What I know About Nofollow Tag – Shared Here

The nofollow tag is a consensual way (approved upon by major search engines and blog software developers) of embedding links or letting others post links on your website, often within blog comments, without you taking editorial responsibility for the landing page quality of the link.

Some misunderstand nofollow tag by believing that if, say Google bot, encounters one, it doesn’t follow the link to see where it’s pointing to.
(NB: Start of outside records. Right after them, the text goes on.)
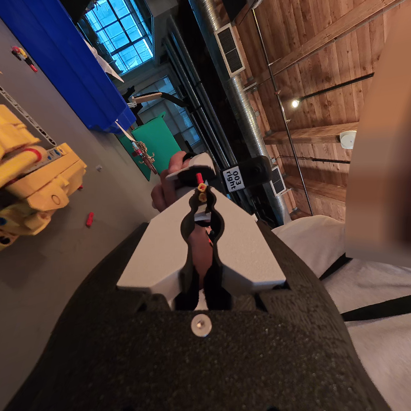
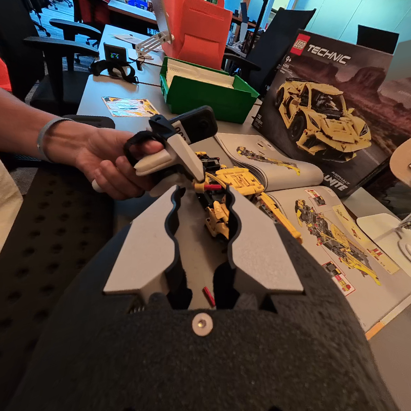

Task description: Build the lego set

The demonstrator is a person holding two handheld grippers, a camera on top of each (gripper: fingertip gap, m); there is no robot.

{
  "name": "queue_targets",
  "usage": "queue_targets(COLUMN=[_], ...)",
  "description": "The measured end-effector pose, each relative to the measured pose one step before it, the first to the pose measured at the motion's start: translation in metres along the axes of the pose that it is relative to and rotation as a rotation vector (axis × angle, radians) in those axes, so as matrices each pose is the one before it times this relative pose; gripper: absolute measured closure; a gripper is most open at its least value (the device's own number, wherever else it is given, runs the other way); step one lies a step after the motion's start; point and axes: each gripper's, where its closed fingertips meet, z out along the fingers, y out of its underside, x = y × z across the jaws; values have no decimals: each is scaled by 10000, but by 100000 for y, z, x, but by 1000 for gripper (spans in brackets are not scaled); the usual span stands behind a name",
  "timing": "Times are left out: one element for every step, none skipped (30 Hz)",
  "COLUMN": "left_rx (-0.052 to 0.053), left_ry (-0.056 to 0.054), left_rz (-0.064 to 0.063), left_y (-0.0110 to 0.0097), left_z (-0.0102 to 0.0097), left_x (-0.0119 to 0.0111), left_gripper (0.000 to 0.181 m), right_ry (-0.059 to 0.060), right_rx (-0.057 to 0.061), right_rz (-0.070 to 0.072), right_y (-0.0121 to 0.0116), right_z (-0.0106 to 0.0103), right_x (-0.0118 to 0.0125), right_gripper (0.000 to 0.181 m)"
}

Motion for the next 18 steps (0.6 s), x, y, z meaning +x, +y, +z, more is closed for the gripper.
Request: queue_targets(left_rx=[-40, -5, 26, 54, 61, 56, 49, 41, 18, 15, 19, 25, 32, 27, 25, 45, 100, 92], left_ry=[-15, -19, -20, -48, -73, -102, -97, -55, -38, -40, -29, -25, -17, -15, -24, 3, 17, -28], left_rz=[-1, -1, 1, 17, 28, 35, 53, 62, 64, 47, -1, -23, -11, 11, 33, 29, 5, -19], left_y=[75, 32, -21, -65, -84, -60, -47, -34, 9, 18, 9, -4, -1, -25, -41, -71, -157, -135], left_z=[50, 30, 9, -25, -47, -36, -25, 3, 13, 23, 16, 5, 19, -5, -19, -29, -63, -78], left_x=[-30, -38, -29, -73, -96, -142, -116, -39, -10, -27, -47, -58, -39, -14, -11, 25, 25, -71], left_gripper=[176, 176, 176, 176, 176, 176, 176, 176, 176, 176, 176, 176, 176, 177, 177, 177, 178, 178], right_ry=[29, -15, 0, 139, 158, 138, 147, 206, 299, 227, 152, 65, 7, -31, -40, -41, -34, 65], right_rx=[-22, -78, -65, -103, -146, -183, -191, -119, -87, -55, -74, -98, -102, -52, -71, -81, -93, -156], right_rz=[-54, -70, -74, -29, -34, 32, 101, 61, 17, -180, -110, 32, 77, 59, 28, 39, -17, -98], right_y=[-42, 31, -8, 31, 100, 151, 172, 60, 50, 53, 72, 103, 137, 111, 120, 107, 137, 239], right_z=[91, 122, 141, 145, 136, 139, 120, 101, 54, 7, 0, 40, 55, 23, 16, 43, 48, 83], right_x=[24, -57, -87, 98, 157, 119, 75, 91, 152, 76, 24, 13, 0, -42, -44, -124, -124, -19], right_gripper=[143, 145, 149, 149, 150, 151, 151, 152, 154, 156, 156, 156, 156, 155, 155, 153, 152, 153])
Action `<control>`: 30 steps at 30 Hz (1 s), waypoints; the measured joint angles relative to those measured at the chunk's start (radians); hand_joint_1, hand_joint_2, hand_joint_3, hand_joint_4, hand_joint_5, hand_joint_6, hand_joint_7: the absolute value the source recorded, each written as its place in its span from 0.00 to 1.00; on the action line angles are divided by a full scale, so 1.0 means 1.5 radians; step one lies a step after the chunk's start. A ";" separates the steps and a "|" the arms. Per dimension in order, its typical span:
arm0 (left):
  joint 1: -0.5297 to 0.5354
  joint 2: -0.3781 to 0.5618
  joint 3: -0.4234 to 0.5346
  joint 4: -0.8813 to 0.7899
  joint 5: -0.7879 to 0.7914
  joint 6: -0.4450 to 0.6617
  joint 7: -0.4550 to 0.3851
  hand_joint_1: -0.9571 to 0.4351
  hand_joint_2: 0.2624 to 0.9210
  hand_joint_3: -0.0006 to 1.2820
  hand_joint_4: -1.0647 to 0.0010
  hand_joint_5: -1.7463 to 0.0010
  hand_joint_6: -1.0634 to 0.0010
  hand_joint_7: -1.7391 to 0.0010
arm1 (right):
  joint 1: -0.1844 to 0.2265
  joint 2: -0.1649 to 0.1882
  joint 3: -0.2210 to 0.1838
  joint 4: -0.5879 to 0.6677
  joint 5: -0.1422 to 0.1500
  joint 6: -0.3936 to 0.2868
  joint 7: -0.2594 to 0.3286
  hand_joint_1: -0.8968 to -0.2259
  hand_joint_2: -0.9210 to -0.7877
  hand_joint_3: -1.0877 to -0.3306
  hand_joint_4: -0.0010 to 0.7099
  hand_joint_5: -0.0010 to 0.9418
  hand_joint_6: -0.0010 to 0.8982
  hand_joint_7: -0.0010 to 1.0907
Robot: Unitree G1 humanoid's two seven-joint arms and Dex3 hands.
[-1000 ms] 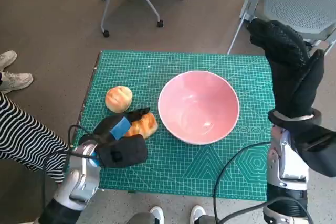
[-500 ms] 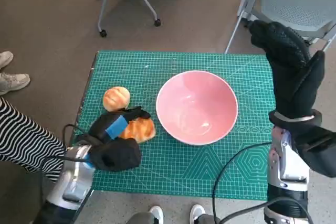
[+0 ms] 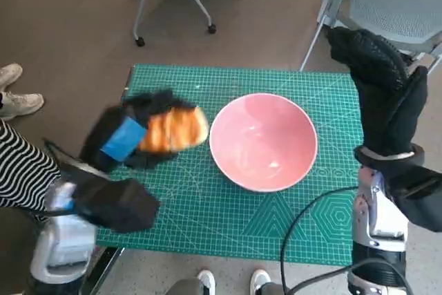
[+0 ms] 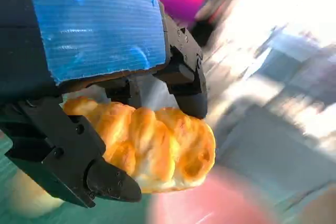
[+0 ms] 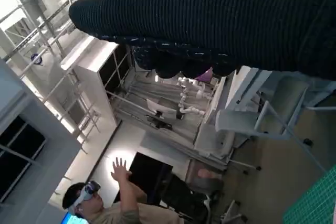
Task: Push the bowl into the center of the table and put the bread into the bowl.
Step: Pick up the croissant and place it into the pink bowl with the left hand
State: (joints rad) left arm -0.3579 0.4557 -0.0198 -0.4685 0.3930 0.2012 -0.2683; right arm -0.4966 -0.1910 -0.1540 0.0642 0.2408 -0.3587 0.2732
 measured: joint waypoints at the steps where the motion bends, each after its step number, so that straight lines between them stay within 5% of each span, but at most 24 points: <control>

Others see in nofollow tagged links the way escape loosing PageRank.

Unfortunately for those guys, Google Changed How It Handles Nofollow, and apparently decided to let some link juice bypass the censorship.

This is inaccurate, because the search engine will follow the link but will not assign it with any authority or PageRank from your website, due to your attitude towards it – “I’m not recommending it” – manifested with the nofollow tag.

Here’s how a nofollow tag appears:

<a href=”http://www.targetdomain.com” rel=”nofollow”>anchor text</a>

When and how to use the nofollow tag

If you’re practicing SEO on a thin affiliate website, limit the use of nofollow tags in content pages only. Trying to sculpt PageRank by diverting it to monetization parts of your site basically lets search engineers know your exclusive “make money online” intentions and this will get you penalized.

For legitimate, solid business websites that offer search engines with unique content is OK to use the tag more freely.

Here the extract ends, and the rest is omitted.